Documentation mistakes trip up home health survey
Documentation mistakes trip up home health survey
Here’s how to avoid record-keeping pitfalls
[Editor’s note: As managed care continues making inroads into the health care system, efforts at reigning in costs are resulting in treatment of greater numbers of patients at home, where costs are lower than in nursing homes and hospitals. In addition, more hospitals are finding themselves aligned, as part of a larger, vertically integrated system with home health care providers — a new piece in an ever-evolving health care puzzle. This month, Hospital Payment & Information Management looks at some of the challenges of managing home health information.]A Texas home care agency nurse was a little too chatty when a Joint Commission surveyor accompanied her on a visit earlier this year. As the pair approached a patient’s house, the nurse commented that when she had walked to the patient’s home that winter she slipped and fell on the sidewalk. She wasn’t hurt but merely stood up and continued with her work.
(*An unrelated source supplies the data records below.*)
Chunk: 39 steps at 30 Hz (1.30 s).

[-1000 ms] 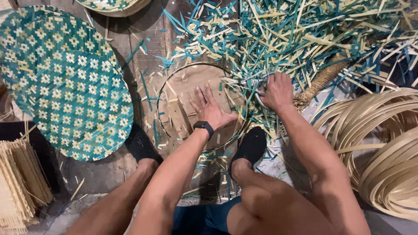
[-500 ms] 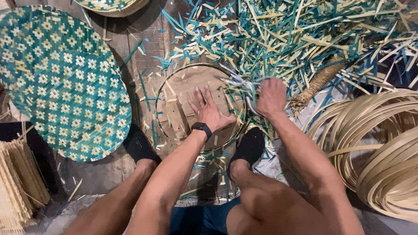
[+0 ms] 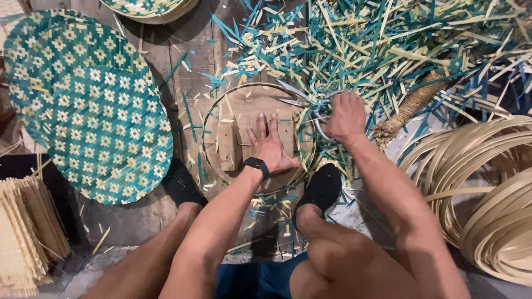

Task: The person trims the excess woven material around the edge of a round basket using scissors. They repeatedly flip the basket, cut the protruding strips, and stack the finished baskets.

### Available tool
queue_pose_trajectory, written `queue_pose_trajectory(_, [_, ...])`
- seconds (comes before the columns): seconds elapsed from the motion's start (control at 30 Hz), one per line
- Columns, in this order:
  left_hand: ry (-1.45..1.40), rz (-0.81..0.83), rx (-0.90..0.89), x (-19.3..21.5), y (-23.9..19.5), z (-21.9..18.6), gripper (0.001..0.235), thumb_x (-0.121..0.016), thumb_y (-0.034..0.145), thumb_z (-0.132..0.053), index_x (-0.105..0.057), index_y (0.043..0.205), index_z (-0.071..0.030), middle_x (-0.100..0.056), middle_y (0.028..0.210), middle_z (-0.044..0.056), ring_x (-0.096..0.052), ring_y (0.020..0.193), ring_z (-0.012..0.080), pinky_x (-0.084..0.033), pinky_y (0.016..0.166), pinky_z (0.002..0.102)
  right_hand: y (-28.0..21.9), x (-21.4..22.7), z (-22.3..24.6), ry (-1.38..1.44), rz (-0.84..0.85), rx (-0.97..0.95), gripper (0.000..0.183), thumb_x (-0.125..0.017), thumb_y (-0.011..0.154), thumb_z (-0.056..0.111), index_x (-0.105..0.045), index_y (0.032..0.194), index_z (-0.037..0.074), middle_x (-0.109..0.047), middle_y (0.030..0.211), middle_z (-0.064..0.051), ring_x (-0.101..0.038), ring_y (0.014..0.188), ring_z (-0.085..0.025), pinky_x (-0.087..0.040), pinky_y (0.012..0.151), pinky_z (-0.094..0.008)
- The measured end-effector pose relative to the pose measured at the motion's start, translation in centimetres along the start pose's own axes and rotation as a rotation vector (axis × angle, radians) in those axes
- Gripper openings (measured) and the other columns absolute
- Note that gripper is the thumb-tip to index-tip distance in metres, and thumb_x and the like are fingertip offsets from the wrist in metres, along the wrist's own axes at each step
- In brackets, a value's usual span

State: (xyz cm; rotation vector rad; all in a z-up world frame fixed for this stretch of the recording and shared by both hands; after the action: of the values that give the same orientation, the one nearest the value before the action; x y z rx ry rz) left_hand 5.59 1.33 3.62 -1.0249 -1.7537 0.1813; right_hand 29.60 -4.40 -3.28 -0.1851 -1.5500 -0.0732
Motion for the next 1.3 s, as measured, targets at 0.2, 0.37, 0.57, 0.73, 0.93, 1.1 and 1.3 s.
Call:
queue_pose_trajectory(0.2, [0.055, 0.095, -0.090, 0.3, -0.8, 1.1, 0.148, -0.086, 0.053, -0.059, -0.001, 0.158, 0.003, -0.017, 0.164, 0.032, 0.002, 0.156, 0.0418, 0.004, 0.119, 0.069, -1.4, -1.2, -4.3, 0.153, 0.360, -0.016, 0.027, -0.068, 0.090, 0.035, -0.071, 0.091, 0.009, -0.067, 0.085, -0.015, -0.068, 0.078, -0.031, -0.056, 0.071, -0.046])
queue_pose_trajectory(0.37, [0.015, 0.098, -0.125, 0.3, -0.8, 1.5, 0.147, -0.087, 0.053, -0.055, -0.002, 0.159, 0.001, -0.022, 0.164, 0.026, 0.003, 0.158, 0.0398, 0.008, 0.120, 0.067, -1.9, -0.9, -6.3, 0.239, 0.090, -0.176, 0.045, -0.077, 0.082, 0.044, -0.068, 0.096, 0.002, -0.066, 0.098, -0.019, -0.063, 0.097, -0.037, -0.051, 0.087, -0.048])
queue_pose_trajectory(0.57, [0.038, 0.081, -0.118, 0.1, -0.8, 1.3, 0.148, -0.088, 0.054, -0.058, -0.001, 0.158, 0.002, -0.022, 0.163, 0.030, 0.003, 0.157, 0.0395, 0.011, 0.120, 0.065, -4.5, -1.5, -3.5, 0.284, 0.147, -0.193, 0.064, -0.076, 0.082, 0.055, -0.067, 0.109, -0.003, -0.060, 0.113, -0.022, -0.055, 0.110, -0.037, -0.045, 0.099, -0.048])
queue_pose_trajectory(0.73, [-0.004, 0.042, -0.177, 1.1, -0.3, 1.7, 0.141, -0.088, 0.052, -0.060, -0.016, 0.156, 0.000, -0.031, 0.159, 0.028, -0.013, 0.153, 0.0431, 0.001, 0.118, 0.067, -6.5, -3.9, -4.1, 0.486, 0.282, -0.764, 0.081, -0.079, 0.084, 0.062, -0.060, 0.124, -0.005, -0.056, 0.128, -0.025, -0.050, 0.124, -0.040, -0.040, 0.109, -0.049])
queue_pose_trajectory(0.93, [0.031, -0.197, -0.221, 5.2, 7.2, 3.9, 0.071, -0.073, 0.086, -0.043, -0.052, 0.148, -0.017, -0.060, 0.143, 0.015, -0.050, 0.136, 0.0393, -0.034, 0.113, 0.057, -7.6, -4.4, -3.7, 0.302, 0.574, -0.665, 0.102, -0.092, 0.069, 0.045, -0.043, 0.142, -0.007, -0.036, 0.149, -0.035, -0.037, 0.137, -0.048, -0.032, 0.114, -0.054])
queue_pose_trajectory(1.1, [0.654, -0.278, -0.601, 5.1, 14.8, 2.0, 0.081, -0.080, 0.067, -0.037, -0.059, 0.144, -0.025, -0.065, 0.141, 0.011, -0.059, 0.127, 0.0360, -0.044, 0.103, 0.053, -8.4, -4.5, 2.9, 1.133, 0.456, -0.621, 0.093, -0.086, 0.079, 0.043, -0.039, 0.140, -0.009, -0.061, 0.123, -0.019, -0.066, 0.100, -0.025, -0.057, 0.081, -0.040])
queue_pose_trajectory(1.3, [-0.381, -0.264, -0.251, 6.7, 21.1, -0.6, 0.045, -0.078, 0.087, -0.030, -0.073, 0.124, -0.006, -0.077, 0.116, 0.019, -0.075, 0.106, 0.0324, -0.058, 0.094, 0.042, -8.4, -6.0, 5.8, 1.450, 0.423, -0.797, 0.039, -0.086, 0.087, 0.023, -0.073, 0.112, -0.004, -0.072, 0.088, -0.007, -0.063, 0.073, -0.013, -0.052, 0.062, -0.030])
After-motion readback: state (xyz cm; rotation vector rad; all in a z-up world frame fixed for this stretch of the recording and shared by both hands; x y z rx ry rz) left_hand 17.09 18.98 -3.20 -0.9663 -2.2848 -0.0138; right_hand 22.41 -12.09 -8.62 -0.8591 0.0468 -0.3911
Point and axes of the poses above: each hand's wrist, its own y-axis towards the middle knuckle, its own x-axis out of the back of the hand, z = x × y, the point moved 2 cm from there along y, towards the middle knuckle
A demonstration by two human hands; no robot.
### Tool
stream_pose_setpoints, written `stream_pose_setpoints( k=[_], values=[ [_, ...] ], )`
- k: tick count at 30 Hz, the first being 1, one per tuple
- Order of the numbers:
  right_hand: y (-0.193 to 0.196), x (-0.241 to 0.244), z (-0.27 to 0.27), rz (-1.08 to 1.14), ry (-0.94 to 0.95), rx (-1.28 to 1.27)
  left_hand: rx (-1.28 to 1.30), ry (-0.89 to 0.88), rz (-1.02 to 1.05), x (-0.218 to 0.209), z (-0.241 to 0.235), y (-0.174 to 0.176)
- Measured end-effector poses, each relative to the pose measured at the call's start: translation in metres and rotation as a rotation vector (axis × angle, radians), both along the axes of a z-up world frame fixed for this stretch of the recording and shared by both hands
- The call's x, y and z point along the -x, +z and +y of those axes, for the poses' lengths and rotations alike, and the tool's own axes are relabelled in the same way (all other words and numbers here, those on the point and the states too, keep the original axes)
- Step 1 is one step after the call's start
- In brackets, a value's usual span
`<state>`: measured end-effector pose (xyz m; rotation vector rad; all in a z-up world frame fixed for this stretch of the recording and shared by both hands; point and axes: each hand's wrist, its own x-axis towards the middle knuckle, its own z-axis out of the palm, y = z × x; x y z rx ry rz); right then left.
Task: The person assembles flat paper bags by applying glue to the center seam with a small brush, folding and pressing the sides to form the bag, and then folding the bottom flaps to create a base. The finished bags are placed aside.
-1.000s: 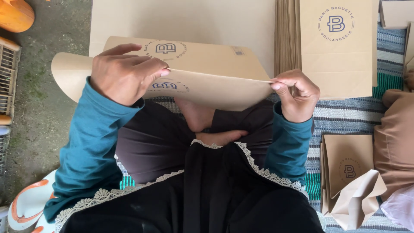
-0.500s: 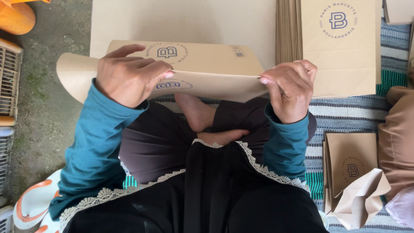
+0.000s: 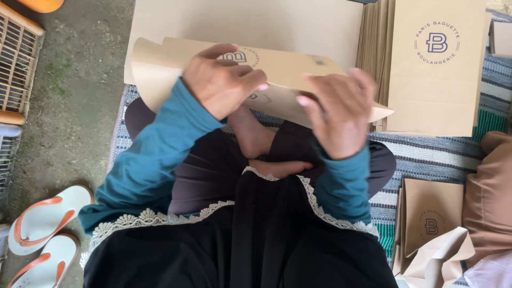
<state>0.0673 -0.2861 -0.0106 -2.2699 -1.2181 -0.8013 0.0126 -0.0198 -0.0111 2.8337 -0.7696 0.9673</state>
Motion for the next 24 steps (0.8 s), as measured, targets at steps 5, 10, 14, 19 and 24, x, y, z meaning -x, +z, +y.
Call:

That off-hand comment cost the agency some points in its first survey with the Joint Commission on Accreditation of Healthcare Organizations in Oakbrook Terrace, IL.
The nurse had failed to document the incident or tell anyone at the agency about it and, therefore, violated the agency’s reporting policy, says Joni Wysinger, RN, administrator and clinical director of Compassionate Home Health Care, a full-service agency that serves a 50-mile radius of Dallas and Ft. Worth.
Also, the survey turned up another problem: A home health aide failed to turn in her notes within seven days of a visit, despite the agency’s protocol that everything needs to be in the chart within that time frame.
During Joint Commission surveys, even seemingly minor documentation details can cost plenty of points.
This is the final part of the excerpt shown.